Pick the Right Limiting Method

Choose a rate-limiting method that matches traffic demands based on the following: 

  • Leaky bucket algorithm for consistent traffic
  • Token bucket for infrequent usage bursts
  • Fixed window counter for apps with typically low traffic
  • Sliding log counter for total precision, even under erratic workloads

You can also combine these methods in a single application. For example, IP throttling with a fixed window on public endpoints, a token bucket to handle bursts, and a sliding log counter for sensitive workloads.

Test Rate Limiting

After configuring rate limits, make sure it works as intended before pushing it to production. Simulate tests using tools like JMeter, Beeceptor, or k6 to generate traffic patterns and observe how the APIs behave to understand how rate limiting works under high traffic.

Inform Users of Rate Limit Errors

During development, implement ways to ensure users understand the number of requests remaining or why you denied them. For example, if you are building an AI tool like an image generator, you should indicate the number of attempts on the dashboard.

Build Mechanisms To Identify Malicious Traffic

Implement mechanisms to determine whether traffic is genuine or malicious, such as login attempts from unusual locations or devices. Some of the best methods include:

  • Anomaly detection
  • Signature-based detection
  • System monitoring
  • Network traffic analysis

These methods provide high detection accuracy, helping you differentiate between real and malicious traffic to evolve your limits appropriately.

Frequently Asked Questions

How Do I Fix API Rate Limit Exceeded?

When you exceed the API rate limit, you should pause requests until the usage window has passed. Implement the exponential backoff strategy so each subsequent retry waits progressively longer.

If possible, reduce API call volume by batching related requests and caching responses locally to avoid duplicates.

Finally, monitor rate limits and consider upgrading quotas if legitimate traffic nears the cap.

What’s API Rate Limit Testing?

API rate limit testing simulates possible traffic patterns to validate that your configuration is accurate.

This involves using load testing tools or creating custom scripts in your code to generate loads until you reach the limit.
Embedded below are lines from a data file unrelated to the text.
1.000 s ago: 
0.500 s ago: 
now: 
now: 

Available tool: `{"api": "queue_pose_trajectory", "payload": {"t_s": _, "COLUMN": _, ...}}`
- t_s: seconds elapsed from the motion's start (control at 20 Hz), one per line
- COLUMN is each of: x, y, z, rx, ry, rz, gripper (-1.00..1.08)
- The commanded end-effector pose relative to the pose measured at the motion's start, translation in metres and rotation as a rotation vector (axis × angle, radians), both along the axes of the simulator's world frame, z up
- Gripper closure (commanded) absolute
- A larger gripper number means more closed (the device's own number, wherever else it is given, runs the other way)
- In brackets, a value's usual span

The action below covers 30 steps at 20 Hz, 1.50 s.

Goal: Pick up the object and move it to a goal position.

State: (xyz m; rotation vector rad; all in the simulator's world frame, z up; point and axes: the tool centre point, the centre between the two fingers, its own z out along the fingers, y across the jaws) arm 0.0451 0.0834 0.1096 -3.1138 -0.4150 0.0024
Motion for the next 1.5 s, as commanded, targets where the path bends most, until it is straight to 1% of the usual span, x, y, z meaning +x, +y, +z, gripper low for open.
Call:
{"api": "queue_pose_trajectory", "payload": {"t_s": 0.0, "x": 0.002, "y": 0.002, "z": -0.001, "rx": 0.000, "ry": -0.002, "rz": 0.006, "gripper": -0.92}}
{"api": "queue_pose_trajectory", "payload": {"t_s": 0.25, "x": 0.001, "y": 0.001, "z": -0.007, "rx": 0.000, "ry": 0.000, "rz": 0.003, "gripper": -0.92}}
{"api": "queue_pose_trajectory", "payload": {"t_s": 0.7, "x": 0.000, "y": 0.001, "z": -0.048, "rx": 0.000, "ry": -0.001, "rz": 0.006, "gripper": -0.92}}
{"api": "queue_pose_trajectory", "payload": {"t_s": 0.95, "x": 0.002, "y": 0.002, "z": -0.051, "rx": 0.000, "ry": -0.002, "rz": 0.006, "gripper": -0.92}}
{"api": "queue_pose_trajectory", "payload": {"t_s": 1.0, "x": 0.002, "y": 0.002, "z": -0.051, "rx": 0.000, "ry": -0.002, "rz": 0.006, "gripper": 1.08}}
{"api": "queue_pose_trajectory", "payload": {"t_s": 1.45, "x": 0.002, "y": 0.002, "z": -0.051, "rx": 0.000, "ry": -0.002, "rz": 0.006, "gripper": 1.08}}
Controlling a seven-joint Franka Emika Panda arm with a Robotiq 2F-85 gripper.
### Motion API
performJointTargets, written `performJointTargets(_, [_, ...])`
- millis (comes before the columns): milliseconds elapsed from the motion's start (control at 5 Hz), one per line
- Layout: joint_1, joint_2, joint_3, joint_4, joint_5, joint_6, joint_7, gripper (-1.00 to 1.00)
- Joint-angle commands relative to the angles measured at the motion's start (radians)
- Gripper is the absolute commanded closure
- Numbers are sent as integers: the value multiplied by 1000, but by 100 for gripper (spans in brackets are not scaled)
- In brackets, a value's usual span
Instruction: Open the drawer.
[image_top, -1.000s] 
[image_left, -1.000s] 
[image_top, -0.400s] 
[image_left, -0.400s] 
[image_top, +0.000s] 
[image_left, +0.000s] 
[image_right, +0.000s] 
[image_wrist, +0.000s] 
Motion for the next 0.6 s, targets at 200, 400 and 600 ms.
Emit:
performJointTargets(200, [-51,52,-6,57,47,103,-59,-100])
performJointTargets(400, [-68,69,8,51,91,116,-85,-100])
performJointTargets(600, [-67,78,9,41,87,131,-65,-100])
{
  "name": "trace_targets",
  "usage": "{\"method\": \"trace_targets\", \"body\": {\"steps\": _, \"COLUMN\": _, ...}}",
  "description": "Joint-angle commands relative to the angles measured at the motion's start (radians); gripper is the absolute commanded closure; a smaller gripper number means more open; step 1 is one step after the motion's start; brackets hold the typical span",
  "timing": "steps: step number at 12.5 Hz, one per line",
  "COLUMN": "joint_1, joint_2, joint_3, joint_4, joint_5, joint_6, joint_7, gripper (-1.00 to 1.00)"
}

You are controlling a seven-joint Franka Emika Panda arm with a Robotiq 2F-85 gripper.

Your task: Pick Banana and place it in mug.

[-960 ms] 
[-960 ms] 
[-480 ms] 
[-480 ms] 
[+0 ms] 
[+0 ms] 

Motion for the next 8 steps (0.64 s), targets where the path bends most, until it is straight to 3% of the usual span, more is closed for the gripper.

Testing helps enforce limits correctly to allow a steady flow of requests.

What’s the Difference Between Rate Limiting and API Throttling?

API rate limiting involves capping the number of requests users can make within a given time window. When users exceed the limit, the server rejects additional ones with an HTTP 429 error. It’s used to prevent targeted attacks like denial of service and control costs, as well as prevent overuse of server resources.

In contrast, API throttling involves slowing down or queuing requests to balance server load. It’s used to handle traffic spikes and provide predictable performance.